TASK TO COMPLETE |
Once the data has been read, restate all of it exactly.

======== THE DATA

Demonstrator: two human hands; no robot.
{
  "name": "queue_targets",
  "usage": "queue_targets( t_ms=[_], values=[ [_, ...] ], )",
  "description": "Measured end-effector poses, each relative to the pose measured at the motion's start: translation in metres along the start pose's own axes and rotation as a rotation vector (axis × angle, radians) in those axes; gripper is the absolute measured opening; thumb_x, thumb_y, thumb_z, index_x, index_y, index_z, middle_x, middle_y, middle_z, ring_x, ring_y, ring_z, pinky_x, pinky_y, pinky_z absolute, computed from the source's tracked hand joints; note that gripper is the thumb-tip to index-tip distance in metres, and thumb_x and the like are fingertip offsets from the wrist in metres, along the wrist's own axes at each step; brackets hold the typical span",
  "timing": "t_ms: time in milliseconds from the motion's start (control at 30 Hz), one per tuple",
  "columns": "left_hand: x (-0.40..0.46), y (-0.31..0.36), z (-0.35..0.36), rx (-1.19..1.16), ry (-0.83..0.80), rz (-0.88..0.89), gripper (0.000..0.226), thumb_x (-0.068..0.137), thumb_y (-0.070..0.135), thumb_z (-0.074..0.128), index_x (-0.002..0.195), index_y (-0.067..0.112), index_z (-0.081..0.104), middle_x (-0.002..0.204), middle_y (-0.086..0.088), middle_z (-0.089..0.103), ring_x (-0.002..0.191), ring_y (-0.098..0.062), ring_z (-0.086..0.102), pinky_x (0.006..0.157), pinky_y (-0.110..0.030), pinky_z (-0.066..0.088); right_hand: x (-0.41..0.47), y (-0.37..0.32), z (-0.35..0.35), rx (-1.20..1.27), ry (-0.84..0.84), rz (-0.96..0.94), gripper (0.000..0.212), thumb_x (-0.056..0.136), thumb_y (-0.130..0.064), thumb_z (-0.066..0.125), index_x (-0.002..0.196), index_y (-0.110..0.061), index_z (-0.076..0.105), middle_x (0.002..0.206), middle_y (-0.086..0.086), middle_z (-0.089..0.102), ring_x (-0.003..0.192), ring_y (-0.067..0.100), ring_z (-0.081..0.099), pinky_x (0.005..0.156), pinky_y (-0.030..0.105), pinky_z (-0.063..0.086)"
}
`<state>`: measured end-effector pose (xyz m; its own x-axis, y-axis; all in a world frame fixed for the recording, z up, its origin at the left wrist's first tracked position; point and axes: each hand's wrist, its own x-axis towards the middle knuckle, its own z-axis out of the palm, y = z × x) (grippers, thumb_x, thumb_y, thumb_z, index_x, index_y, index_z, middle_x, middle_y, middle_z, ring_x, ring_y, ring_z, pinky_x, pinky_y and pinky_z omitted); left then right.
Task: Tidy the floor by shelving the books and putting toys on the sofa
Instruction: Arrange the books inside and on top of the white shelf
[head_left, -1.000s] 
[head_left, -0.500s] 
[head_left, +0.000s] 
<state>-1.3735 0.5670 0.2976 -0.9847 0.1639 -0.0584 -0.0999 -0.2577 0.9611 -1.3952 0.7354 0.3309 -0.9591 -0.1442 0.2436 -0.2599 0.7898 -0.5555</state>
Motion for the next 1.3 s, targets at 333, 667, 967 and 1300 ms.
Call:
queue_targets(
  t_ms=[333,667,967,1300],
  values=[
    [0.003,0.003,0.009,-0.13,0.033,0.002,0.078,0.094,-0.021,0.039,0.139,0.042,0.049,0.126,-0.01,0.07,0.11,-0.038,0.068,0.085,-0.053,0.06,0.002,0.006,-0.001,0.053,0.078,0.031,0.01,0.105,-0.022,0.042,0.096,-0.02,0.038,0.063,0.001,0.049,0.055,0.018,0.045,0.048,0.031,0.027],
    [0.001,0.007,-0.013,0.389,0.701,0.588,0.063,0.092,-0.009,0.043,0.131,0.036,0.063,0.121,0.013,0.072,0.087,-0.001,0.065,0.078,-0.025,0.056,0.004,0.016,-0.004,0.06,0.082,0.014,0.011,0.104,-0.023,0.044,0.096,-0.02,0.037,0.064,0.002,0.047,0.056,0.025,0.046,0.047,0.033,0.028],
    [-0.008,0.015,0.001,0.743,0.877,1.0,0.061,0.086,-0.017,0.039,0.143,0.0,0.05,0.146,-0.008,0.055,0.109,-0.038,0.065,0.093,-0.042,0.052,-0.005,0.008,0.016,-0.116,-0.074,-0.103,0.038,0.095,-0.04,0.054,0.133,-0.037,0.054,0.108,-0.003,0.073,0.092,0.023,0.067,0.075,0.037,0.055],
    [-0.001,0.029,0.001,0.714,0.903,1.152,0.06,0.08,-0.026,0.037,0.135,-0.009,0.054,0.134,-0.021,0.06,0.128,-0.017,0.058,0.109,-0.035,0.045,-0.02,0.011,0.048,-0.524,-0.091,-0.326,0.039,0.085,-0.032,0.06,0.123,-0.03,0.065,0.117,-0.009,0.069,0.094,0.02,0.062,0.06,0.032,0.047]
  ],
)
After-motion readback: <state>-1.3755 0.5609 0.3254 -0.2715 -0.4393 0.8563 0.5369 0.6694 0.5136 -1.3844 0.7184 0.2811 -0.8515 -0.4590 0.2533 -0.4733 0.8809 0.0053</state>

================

ANSWER FOR THE TASK |
Demonstrator: two human hands; no robot.
{
  "name": "queue_targets",
  "usage": "queue_targets( t_ms=[_], values=[ [_, ...] ], )",
  "description": "Measured end-effector poses, each relative to the pose measured at the motion's start: translation in metres along the start pose's own axes and rotation as a rotation vector (axis × angle, radians) in those axes; gripper is the absolute measured opening; thumb_x, thumb_y, thumb_z, index_x, index_y, index_z, middle_x, middle_y, middle_z, ring_x, ring_y, ring_z, pinky_x, pinky_y, pinky_z absolute, computed from the source's tracked hand joints; note that gripper is the thumb-tip to index-tip distance in metres, and thumb_x and the like are fingertip offsets from the wrist in metres, along the wrist's own axes at each step; brackets hold the typical span",
  "timing": "t_ms: time in milliseconds from the motion's start (control at 30 Hz), one per tuple",
  "columns": "left_hand: x (-0.40..0.46), y (-0.31..0.36), z (-0.35..0.36), rx (-1.19..1.16), ry (-0.83..0.80), rz (-0.88..0.89), gripper (0.000..0.226), thumb_x (-0.068..0.137), thumb_y (-0.070..0.135), thumb_z (-0.074..0.128), index_x (-0.002..0.195), index_y (-0.067..0.112), index_z (-0.081..0.104), middle_x (-0.002..0.204), middle_y (-0.086..0.088), middle_z (-0.089..0.103), ring_x (-0.002..0.191), ring_y (-0.098..0.062), ring_z (-0.086..0.102), pinky_x (0.006..0.157), pinky_y (-0.110..0.030), pinky_z (-0.066..0.088); right_hand: x (-0.41..0.47), y (-0.37..0.32), z (-0.35..0.35), rx (-1.20..1.27), ry (-0.84..0.84), rz (-0.96..0.94), gripper (0.000..0.212), thumb_x (-0.056..0.136), thumb_y (-0.130..0.064), thumb_z (-0.066..0.125), index_x (-0.002..0.196), index_y (-0.110..0.061), index_z (-0.076..0.105), middle_x (0.002..0.206), middle_y (-0.086..0.086), middle_z (-0.089..0.102), ring_x (-0.003..0.192), ring_y (-0.067..0.100), ring_z (-0.081..0.099), pinky_x (0.005..0.156), pinky_y (-0.030..0.105), pinky_z (-0.063..0.086)"
}
`<state>`: measured end-effector pose (xyz m; its own x-axis, y-axis; all in a world frame fixed for the recording, z up, its origin at the left wrist's first tracked position; point and axes: each hand's wrist, its own x-axis towards the middle knuckle, its own z-axis out of the palm, y = z × x) (grippers, thumb_x, thumb_y, thumb_z, index_x, index_y, index_z, middle_x, middle_y, middle_z, ring_x, ring_y, ring_z, pinky_x, pinky_y and pinky_z omitted); left then right.
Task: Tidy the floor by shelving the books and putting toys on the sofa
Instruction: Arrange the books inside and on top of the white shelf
[head_left, -1.000s] 
[head_left, -0.500s] 
[head_left, +0.000s] 
<state>-1.3735 0.5670 0.2976 -0.9847 0.1639 -0.0584 -0.0999 -0.2577 0.9611 -1.3952 0.7354 0.3309 -0.9591 -0.1442 0.2436 -0.2599 0.7898 -0.5555</state>
Motion for the next 1.3 s, targets at 333, 667, 967 and 1300 ms.
Call:
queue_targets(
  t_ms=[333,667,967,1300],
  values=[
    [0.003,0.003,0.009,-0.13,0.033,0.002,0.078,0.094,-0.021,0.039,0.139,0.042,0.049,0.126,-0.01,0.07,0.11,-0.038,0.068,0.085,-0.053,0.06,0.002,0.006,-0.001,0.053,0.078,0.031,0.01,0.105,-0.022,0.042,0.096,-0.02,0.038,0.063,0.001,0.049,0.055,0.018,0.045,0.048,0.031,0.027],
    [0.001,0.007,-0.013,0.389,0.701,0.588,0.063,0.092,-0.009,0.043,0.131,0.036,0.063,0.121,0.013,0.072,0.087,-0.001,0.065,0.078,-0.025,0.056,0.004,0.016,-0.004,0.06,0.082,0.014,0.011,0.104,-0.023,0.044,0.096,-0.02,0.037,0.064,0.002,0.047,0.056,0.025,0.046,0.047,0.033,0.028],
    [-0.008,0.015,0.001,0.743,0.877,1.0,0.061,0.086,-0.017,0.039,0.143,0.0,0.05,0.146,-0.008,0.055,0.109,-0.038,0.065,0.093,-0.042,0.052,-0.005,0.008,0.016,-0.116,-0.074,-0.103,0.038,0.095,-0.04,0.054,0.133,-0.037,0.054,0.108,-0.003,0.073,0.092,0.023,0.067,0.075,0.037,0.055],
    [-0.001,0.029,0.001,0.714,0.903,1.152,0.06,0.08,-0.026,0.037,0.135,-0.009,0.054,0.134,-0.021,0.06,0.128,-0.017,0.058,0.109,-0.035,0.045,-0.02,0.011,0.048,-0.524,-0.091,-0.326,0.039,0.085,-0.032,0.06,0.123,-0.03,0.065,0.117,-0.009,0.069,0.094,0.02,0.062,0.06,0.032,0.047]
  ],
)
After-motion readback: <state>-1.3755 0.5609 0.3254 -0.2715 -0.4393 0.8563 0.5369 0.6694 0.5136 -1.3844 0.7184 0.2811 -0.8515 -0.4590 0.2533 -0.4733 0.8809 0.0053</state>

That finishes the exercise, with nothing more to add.